◆ **Exercise description**:
Retype each line exactly as it stands, beginning at the first line of the material and finishing with the line that contains "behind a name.".

◆ **Excerpted records**:
####################

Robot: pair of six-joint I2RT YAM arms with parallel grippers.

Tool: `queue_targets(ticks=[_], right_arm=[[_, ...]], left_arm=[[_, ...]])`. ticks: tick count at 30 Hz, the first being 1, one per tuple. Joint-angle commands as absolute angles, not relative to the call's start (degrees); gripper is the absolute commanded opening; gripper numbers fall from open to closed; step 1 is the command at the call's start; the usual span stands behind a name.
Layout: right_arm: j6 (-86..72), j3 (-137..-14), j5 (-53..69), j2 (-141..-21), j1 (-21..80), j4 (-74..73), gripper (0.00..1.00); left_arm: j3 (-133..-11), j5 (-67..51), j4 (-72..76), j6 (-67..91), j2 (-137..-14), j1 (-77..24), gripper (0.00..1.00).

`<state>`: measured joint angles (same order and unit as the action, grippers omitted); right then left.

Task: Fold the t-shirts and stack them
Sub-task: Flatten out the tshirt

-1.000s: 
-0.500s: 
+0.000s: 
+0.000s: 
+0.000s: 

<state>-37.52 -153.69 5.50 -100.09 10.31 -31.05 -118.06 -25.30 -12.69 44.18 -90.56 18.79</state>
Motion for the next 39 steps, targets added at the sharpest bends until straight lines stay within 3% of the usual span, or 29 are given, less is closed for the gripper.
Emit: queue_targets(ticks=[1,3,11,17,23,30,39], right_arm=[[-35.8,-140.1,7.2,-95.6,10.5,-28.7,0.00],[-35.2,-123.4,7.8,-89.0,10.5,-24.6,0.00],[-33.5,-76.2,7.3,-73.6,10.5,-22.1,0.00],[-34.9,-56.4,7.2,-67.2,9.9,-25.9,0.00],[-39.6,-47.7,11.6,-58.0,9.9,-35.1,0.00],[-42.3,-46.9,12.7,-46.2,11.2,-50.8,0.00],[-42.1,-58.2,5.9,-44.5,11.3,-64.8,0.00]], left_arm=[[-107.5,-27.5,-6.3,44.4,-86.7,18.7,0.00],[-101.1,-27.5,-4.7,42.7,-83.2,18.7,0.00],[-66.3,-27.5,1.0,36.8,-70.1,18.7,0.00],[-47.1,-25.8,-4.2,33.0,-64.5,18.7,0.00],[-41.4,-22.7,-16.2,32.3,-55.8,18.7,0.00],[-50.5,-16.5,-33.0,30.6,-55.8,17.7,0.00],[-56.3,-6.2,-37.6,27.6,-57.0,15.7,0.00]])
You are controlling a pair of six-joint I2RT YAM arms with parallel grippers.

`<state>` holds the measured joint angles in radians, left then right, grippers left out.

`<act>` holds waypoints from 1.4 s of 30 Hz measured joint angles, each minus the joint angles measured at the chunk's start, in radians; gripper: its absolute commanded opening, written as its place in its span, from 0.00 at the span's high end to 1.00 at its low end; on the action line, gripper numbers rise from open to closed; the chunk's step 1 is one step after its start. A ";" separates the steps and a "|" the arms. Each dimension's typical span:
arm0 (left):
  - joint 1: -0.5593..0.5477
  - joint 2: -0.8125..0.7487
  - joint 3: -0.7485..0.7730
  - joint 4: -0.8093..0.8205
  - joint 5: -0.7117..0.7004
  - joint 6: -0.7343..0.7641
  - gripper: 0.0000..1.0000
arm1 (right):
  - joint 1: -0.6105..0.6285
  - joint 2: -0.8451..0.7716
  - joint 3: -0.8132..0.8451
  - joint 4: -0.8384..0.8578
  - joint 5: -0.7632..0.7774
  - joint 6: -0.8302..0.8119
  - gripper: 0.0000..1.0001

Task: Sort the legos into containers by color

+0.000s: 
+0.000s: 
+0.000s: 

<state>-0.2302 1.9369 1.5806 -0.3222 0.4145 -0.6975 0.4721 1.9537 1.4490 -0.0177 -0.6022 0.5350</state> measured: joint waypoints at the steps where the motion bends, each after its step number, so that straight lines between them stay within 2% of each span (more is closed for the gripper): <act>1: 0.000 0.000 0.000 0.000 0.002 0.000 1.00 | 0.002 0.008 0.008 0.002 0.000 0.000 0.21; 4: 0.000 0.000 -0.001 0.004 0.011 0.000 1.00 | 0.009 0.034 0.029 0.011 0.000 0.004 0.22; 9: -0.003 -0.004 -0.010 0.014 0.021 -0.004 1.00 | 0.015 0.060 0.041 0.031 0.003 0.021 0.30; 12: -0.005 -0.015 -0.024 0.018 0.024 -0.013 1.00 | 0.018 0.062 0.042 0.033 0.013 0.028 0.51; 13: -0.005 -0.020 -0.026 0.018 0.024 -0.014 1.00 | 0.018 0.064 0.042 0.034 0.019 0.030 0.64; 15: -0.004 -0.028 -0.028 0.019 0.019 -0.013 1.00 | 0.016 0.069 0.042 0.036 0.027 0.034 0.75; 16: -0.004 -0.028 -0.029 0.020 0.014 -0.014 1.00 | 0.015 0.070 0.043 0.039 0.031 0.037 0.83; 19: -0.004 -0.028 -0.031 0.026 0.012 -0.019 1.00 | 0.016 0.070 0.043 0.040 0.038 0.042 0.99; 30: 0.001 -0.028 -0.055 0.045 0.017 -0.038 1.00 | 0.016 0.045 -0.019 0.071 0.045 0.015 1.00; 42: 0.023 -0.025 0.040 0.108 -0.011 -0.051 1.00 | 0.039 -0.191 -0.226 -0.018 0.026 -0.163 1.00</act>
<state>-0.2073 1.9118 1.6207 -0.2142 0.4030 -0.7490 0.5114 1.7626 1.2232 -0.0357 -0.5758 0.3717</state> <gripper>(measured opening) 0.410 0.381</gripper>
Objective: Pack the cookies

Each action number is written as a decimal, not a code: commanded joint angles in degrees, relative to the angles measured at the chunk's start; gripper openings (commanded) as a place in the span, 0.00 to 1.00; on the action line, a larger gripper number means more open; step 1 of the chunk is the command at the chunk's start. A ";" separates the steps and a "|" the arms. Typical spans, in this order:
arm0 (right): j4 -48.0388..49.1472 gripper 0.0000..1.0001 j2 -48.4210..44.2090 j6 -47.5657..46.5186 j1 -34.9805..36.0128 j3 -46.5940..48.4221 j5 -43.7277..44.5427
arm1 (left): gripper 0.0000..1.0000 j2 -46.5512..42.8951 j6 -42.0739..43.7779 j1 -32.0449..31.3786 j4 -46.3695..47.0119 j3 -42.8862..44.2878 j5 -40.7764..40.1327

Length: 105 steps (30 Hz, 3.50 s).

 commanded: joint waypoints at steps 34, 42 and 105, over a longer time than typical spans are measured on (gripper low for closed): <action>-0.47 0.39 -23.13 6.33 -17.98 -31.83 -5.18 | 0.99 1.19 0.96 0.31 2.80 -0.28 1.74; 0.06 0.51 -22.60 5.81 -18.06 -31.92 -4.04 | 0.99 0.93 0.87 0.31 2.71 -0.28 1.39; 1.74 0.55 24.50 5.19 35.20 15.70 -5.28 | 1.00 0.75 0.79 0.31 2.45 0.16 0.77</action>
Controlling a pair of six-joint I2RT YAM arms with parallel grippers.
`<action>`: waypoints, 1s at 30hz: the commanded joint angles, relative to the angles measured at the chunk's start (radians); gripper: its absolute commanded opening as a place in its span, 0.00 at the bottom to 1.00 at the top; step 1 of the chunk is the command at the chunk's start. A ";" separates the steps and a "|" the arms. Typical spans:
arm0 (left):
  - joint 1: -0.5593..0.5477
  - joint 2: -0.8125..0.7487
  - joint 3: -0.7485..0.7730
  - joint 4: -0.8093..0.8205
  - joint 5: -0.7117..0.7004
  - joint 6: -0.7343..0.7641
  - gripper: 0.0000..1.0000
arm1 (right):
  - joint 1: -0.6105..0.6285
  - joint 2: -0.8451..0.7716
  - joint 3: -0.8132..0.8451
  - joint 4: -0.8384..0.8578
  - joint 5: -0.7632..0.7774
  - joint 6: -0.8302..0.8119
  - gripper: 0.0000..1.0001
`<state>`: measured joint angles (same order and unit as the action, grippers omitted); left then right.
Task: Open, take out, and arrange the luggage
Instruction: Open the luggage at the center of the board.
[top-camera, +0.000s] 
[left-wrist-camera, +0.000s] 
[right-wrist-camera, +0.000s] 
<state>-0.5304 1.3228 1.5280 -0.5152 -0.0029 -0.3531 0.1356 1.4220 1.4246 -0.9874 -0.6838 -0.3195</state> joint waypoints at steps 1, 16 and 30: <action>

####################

◆ **Written answer**:
Robot: pair of six-joint I2RT YAM arms with parallel grippers.

Tool: `queue_targets(ticks=[_], right_arm=[[_, ...]], left_arm=[[_, ...]])`. ticks: tick count at 30 Hz, the first being 1, one per tuple. Joint-angle commands as absolute angles, not relative to the call's start (degrees); gripper is the absolute commanded opening; gripper numbers fall from open to closed; step 1 is the command at the call's start; the usual span stands behind a name.

Nothing further remains in the output.